DC’s best kept secret, and maybe DC’s best band!  

Gantt Kushner
Guitarist, producer, and owner of Gizmo Recording Company 
 

Cairo Fred is the unicorn band. They work hard, write good songs and we are proud of their achievements as musical citizens. They are doing it well and doing it right. 

Jay Keating, President of  Songwriters Association of Washington (SAW)

After two decades, Cairo Fred starts to build a songbook

WASHINGTON POST

By Michael J. West 
October 20, 2021 at 8:00 a.m. EDT 

Cairo Fred collects descriptions and genre labels the way some people collect passport visa stamps. Its music has been called pop, alt-rock, Americana, adult contemporary and pop-jazz, among others. The band also has been compared to David Bowie and Steely Dan. 

In the view of the D.C. sextet, who released their album “Freedom Street” earlier this year, all those descriptors are valid. 

“We are many things. A disparate bunch of things put together,” says Desson Thomson, the band’s lead vocalist and (with guitarist/pianist Bradford Heck) songwriter. “Brad and I just entered into the Songwriters Association of Washington contest, and the only category I felt comfortable in was called ‘Open.’ ” (They won an honorable mention.) 

The band came together in 2000, with Thomson and Heck’s songwriting partnership (which has extended over more than 30 years) as its nucleus. The singer is English, the guitarist American and they each bring their perspectives — cultural and otherwise — to the music they’ve written together for 30 years. 

“I would never come up with the musical ideas he does, and then what I add is nothing he could ever possibly conceive of,” Thomson says. “The two of us come together and make this third entity. That’s what I love about this partnership.” 

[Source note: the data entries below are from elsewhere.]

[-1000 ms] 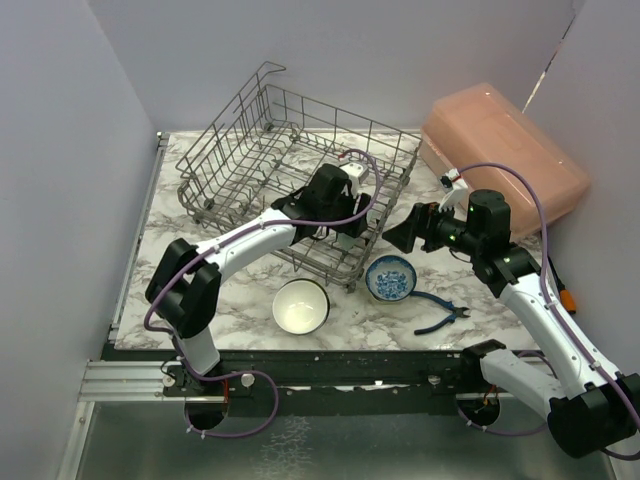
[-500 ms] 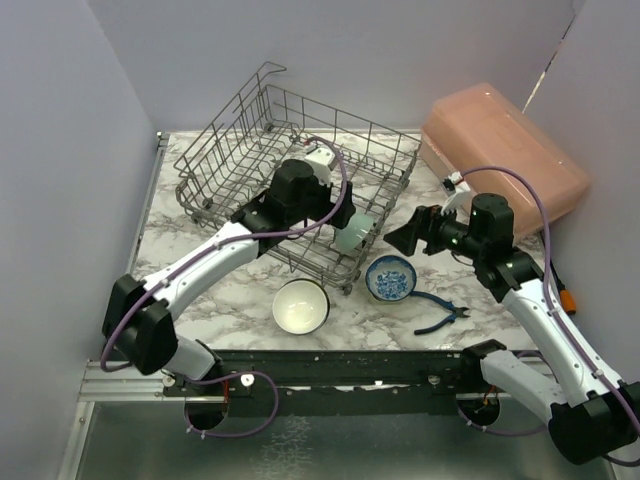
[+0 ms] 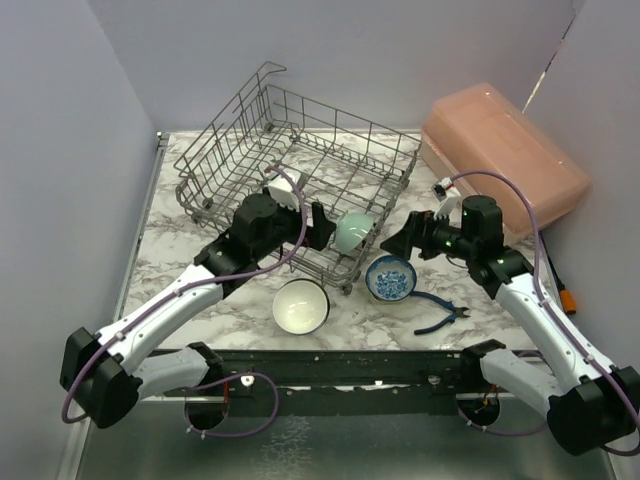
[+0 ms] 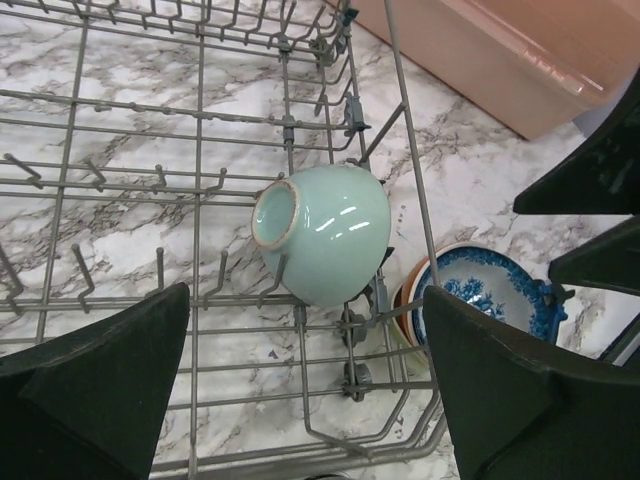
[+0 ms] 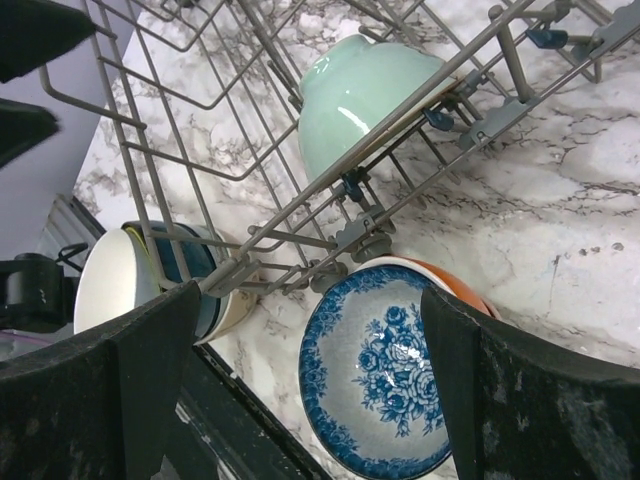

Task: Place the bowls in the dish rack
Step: Adjust the dish rack at the center of the board.

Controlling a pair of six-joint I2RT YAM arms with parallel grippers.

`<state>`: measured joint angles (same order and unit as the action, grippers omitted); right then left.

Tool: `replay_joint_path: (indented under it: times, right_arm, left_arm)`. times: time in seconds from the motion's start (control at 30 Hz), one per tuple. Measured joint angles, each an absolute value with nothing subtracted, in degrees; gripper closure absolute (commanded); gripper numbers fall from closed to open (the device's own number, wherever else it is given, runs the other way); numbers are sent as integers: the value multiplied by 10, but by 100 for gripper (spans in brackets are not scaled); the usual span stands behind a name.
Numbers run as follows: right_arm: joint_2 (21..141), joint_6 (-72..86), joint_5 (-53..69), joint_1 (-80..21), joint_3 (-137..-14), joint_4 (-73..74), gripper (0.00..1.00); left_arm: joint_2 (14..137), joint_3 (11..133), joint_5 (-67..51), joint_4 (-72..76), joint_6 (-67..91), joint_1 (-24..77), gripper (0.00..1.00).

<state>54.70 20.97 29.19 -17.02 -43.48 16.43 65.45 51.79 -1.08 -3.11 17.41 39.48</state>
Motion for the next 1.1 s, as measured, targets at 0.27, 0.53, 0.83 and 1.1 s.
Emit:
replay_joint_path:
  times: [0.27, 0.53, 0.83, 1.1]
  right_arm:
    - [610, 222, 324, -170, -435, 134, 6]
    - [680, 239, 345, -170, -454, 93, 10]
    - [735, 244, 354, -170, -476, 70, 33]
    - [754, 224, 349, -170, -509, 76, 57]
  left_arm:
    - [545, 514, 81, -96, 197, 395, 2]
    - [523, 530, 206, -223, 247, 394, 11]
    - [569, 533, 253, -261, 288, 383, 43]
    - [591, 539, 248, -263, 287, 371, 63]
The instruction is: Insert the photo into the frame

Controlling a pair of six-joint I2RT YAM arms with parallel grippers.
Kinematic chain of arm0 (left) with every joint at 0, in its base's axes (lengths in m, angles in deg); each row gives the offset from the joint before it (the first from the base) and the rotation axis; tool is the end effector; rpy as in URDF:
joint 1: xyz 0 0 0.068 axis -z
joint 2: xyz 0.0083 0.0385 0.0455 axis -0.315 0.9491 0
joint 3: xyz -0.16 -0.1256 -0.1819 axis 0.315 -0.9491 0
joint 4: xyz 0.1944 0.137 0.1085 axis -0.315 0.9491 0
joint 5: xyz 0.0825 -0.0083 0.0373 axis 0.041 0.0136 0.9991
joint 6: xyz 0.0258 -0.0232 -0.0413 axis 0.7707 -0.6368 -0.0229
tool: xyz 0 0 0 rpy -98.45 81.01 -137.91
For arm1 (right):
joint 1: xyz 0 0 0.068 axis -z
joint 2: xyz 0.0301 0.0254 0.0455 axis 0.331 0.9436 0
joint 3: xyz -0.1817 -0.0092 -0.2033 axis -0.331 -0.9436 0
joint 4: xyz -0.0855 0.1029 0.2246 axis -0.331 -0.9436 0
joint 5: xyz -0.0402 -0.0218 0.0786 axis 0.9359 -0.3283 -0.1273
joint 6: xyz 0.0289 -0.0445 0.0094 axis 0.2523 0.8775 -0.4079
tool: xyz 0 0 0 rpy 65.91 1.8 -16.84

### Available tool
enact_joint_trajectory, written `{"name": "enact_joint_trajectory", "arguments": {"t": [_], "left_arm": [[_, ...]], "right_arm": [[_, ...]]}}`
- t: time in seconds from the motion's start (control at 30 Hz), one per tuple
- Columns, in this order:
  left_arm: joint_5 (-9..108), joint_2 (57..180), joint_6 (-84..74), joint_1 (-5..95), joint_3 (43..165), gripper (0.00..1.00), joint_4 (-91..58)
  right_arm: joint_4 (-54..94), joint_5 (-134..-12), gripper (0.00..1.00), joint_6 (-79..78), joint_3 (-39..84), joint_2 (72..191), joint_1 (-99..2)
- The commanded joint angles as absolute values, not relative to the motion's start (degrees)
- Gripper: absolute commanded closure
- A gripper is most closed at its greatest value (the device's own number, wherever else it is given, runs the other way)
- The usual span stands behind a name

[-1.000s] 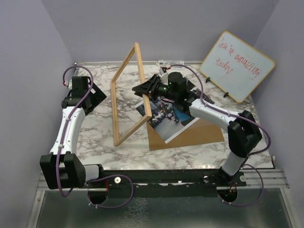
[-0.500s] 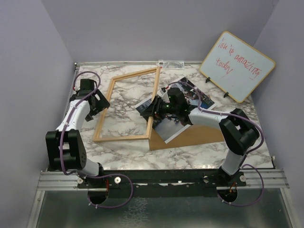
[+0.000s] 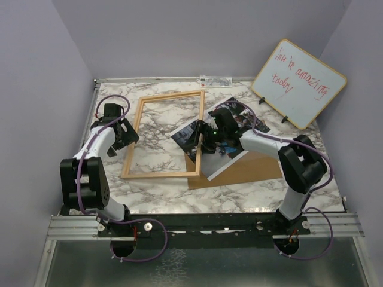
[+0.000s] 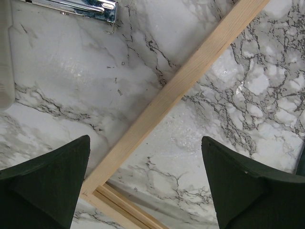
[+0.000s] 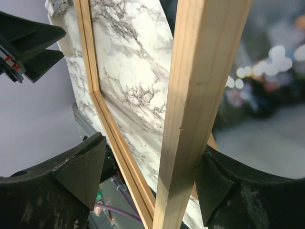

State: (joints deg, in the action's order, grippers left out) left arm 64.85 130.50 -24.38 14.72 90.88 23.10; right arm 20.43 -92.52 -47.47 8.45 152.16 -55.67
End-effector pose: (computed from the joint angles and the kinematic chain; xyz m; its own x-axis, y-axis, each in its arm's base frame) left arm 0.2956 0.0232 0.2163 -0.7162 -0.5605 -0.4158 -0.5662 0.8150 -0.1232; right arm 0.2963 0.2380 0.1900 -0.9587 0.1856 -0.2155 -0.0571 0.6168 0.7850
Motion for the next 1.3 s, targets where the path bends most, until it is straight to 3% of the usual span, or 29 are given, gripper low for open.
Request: {"name": "enact_joint_trajectory", "arguments": {"t": [0.0, 0.3, 0.5, 0.77, 0.9, 1.13, 1.27], "left_arm": [[67.06, 131.38, -22.92, 14.36, 89.96, 0.01, 22.27], [60.92, 128.68, -24.04, 14.41, 89.3, 0.01, 21.77], [52.57, 125.68, -22.41, 16.05, 89.64, 0.01, 21.13], [49.93, 125.28, -23.39, 17.95, 90.72, 0.01, 20.65], [49.67, 125.69, -23.78, 18.28, 91.14, 0.01, 20.31], [49.47, 126.87, -23.49, 21.51, 91.05, 0.01, 19.43], [48.7, 127.12, -22.9, 24.0, 90.96, 0.01, 18.61]], "right_arm": [[12.01, -88.78, 0.25, -41.73, 14.95, 155.46, -55.59], [3.68, -85.64, 0.3, -36.61, 24.65, 163.09, -55.63], [-4.41, -82.41, 0.2, -25.89, 30.85, 163.12, -55.63], [-6.21, -97.84, 0.21, -21.89, 33.92, 166.0, -55.63], [-6.39, -98.73, 0.21, -24.21, 32.16, 164.92, -55.63], [-10.38, -90.05, 0.21, -23.44, 30.72, 160.61, -55.58], [-11.4, -81.84, 0.29, -25.3, 28.82, 157.65, -55.59]]}}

Cairo Fred’s other distinctive ingredient is in Buddy Griffin’s pedal steel guitar. The instrument is almost synonymous with country music, which is where Griffin usually plays it. Country was one of the rarer elements in Thomson and Heck’s writing, but they loved the pedal steel sound and recruited Griffin to make it “speak for itself in a whole new language.” 

Second guitarist Andris Plavnieks, bassist John Dawson and drummer Brian Riordan had previously worked together, and with D.C. music veteran Heck, in various contexts across several decades. All except Riordan also are singers, allowing Cairo Fred to develop some intricate background vocal arrangements. 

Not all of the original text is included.